■ **What you are asked to do**
Please take the lines from the one holding "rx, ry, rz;" through the one holding "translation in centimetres" in the data below and copy them exactly.
*** Entries supplied Section Begins ***
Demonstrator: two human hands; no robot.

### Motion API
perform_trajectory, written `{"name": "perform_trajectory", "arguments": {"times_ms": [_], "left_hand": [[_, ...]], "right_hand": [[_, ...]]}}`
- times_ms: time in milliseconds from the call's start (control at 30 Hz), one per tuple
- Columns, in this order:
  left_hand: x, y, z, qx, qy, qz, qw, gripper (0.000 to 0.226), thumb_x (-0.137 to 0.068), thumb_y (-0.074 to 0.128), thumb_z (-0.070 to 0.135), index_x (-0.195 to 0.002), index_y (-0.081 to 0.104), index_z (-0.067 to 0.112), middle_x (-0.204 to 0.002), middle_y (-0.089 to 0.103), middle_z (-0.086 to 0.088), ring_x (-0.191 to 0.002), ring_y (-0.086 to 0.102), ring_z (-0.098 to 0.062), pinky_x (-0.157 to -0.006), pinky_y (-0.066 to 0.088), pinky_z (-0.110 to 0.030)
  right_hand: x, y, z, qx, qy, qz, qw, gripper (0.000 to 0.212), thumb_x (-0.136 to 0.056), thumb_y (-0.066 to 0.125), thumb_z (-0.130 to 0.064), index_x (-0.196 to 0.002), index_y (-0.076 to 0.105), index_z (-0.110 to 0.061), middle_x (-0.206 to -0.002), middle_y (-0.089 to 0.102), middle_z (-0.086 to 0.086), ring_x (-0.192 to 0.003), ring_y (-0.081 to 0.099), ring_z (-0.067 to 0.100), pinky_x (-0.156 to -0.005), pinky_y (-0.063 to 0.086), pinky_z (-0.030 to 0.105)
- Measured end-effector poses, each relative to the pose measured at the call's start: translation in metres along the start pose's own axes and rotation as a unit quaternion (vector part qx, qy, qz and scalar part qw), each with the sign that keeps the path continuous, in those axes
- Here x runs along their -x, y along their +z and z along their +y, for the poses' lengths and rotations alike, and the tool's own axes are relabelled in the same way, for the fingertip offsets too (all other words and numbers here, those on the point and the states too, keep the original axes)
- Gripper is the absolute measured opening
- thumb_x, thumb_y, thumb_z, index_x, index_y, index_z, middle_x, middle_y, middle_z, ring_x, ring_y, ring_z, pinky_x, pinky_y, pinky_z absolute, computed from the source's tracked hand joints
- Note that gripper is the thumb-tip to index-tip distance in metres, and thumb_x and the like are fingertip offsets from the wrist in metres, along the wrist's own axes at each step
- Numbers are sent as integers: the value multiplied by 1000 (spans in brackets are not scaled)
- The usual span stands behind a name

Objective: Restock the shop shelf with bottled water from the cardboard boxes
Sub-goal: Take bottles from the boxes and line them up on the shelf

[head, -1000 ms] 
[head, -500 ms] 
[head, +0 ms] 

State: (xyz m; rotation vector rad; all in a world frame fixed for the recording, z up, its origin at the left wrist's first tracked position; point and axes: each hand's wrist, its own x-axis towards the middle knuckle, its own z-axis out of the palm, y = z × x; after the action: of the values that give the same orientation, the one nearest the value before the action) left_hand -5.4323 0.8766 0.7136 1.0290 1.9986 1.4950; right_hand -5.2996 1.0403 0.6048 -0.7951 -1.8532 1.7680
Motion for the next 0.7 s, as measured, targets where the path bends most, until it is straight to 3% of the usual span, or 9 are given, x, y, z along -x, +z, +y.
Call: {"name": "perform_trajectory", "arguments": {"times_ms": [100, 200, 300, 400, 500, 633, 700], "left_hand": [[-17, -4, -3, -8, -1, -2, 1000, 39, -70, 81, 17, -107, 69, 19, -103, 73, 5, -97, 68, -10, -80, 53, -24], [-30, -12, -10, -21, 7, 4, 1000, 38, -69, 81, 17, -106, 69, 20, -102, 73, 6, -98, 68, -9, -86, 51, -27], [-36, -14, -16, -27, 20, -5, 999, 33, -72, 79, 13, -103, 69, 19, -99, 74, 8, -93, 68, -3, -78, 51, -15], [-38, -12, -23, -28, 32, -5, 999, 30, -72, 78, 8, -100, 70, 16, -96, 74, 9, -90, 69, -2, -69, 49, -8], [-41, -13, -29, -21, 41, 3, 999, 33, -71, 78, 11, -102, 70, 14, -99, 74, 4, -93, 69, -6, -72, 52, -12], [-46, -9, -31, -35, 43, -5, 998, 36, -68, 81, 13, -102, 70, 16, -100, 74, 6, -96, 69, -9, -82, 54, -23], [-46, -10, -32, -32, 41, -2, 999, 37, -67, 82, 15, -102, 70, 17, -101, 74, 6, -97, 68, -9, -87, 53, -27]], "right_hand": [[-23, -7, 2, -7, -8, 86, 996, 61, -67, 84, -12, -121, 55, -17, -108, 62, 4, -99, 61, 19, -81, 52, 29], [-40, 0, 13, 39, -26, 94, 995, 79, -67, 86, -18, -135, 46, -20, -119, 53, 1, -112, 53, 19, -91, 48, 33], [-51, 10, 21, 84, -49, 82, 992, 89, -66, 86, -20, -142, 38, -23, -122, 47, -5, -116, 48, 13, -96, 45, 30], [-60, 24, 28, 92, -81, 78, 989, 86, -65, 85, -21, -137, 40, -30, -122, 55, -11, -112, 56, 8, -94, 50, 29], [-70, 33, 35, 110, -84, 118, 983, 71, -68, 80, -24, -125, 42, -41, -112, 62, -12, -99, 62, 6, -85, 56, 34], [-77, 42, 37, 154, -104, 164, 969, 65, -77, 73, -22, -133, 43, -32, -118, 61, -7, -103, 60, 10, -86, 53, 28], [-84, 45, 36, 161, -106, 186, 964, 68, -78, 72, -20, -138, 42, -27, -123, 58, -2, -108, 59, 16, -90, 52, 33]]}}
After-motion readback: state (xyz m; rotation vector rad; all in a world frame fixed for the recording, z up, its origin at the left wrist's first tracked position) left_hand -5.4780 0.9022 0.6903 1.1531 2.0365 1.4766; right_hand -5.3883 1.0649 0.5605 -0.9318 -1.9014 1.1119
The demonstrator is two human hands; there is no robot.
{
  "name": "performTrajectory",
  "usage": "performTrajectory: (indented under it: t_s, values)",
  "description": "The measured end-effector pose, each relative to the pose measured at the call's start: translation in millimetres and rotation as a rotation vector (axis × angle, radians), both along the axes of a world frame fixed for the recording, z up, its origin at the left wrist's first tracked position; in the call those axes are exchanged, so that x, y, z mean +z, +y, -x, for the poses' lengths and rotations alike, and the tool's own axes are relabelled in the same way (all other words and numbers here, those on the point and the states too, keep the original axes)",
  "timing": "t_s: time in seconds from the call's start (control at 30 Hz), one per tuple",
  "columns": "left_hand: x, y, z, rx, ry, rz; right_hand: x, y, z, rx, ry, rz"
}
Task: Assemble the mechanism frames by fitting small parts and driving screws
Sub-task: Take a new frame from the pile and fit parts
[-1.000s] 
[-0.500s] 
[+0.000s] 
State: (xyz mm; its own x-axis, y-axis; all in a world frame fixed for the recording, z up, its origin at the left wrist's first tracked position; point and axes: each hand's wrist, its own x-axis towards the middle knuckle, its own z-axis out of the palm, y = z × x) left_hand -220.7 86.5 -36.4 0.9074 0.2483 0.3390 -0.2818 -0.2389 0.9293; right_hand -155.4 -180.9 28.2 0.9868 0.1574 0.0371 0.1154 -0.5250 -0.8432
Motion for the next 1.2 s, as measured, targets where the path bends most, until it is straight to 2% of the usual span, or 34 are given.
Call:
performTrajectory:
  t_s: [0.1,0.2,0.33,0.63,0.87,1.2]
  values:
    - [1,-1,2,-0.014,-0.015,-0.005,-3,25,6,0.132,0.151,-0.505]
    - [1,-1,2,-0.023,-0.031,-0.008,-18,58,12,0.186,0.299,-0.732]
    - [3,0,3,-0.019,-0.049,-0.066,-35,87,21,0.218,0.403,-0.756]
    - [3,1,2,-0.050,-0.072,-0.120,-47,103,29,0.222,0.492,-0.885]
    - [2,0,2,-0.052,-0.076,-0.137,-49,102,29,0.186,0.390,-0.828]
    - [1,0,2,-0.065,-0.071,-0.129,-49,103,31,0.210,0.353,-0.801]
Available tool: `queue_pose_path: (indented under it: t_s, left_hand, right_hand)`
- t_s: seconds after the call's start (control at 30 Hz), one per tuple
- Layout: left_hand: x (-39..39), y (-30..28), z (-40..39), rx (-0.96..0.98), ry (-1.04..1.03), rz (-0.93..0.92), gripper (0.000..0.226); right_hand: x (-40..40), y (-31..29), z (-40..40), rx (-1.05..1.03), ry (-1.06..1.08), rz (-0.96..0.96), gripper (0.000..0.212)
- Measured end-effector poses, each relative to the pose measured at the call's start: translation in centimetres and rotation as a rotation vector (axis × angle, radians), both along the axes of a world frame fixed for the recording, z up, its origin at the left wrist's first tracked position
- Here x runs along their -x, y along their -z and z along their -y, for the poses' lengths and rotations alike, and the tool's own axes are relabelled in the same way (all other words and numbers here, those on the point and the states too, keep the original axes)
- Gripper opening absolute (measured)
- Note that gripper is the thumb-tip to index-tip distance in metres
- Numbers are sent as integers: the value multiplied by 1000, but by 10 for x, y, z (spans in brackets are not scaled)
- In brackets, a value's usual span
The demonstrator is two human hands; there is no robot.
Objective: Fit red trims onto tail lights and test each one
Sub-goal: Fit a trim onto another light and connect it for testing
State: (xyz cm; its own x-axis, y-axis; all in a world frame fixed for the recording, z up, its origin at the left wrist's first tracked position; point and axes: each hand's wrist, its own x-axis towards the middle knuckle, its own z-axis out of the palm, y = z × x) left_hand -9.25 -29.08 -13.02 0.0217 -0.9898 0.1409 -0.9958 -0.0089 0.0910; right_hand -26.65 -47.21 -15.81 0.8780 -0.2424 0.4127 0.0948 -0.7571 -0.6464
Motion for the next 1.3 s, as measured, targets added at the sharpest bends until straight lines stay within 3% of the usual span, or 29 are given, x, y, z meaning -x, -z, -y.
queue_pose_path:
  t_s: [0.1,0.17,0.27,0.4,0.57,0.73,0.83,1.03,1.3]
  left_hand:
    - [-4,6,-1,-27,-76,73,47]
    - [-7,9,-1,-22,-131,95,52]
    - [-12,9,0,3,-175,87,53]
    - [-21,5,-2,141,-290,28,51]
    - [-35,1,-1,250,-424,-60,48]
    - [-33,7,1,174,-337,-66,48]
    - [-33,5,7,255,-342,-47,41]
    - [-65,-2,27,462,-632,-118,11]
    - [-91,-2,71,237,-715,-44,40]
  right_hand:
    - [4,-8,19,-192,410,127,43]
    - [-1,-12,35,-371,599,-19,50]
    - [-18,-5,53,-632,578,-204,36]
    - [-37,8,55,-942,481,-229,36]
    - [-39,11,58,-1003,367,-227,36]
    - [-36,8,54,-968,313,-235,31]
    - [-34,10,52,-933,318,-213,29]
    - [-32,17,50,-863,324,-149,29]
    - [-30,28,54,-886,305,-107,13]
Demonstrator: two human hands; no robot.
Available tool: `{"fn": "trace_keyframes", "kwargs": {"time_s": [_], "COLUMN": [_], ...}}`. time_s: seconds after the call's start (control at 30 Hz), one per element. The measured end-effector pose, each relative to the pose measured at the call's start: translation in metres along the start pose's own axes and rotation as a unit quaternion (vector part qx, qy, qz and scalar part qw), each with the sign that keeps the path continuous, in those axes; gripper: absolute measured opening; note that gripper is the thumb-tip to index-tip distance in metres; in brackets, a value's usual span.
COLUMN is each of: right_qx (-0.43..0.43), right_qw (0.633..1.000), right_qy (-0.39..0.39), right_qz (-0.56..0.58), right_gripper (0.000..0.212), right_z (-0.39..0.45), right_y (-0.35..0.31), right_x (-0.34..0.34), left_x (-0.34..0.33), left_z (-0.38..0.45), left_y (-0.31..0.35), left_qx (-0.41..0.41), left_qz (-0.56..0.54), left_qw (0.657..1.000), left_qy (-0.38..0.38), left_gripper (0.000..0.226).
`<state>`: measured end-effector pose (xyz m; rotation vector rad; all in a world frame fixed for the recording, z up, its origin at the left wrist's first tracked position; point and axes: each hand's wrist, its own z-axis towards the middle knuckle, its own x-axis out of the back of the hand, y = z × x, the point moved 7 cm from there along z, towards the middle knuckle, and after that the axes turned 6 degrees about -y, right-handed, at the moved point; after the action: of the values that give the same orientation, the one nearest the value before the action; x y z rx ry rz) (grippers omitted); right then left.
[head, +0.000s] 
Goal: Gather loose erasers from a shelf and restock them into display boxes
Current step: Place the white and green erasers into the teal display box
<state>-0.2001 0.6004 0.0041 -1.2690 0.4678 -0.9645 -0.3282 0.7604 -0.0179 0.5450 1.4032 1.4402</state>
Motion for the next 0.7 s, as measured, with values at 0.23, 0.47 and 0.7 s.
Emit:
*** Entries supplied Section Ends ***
■ **Written answer**
  "columns": "left_hand: x, y, z, rx, ry, rz; right_hand: x, y, z, rx, ry, rz"
}
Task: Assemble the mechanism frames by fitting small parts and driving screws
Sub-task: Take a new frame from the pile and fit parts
[-1.000s] 
[-0.500s] 
[+0.000s] 
State: (xyz mm; its own x-axis, y-axis; all in a world frame fixed for the recording, z up, its origin at the left wrist's first tracked position; point and axes: each hand's wrist, its own x-axis towards the middle knuckle, its own z-axis out of the palm, y = z × x) left_hand -220.7 86.5 -36.4 0.9074 0.2483 0.3390 -0.2818 -0.2389 0.9293; right_hand -155.4 -180.9 28.2 0.9868 0.1574 0.0371 0.1154 -0.5250 -0.8432
Motion for the next 1.2 s, as measured, targets where the path bends most, until it is straight to 2% of the usual span, or 34 are given.
Call:
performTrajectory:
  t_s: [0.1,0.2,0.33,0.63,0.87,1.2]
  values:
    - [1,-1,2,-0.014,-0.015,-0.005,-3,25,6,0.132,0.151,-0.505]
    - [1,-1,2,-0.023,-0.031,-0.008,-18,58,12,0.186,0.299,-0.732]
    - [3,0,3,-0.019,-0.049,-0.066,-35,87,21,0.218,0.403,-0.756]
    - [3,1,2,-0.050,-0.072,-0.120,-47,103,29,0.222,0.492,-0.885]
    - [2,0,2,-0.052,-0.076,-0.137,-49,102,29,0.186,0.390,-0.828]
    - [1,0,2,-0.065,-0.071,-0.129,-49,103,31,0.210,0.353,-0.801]
Available tool: `queue_pose_path: (indented under it: t_s, left_hand, right_hand)`
- t_s: seconds after the call's start (control at 30 Hz), one per tuple
- Layout: left_hand: x (-39..39), y (-30..28), z (-40..39), rx (-0.96..0.98), ry (-1.04..1.03), rz (-0.93..0.92), gripper (0.000..0.226); right_hand: x (-40..40), y (-31..29), z (-40..40), rx (-1.05..1.03), ry (-1.06..1.08), rz (-0.96..0.96), gripper (0.000..0.212)
- Measured end-effector poses, each relative to the pose measured at the call's start: translation in centimetres and rotation as a rotation vector (axis × angle, radians), both along the axes of a world frame fixed for the recording, z up, its origin at the left wrist's first tracked position

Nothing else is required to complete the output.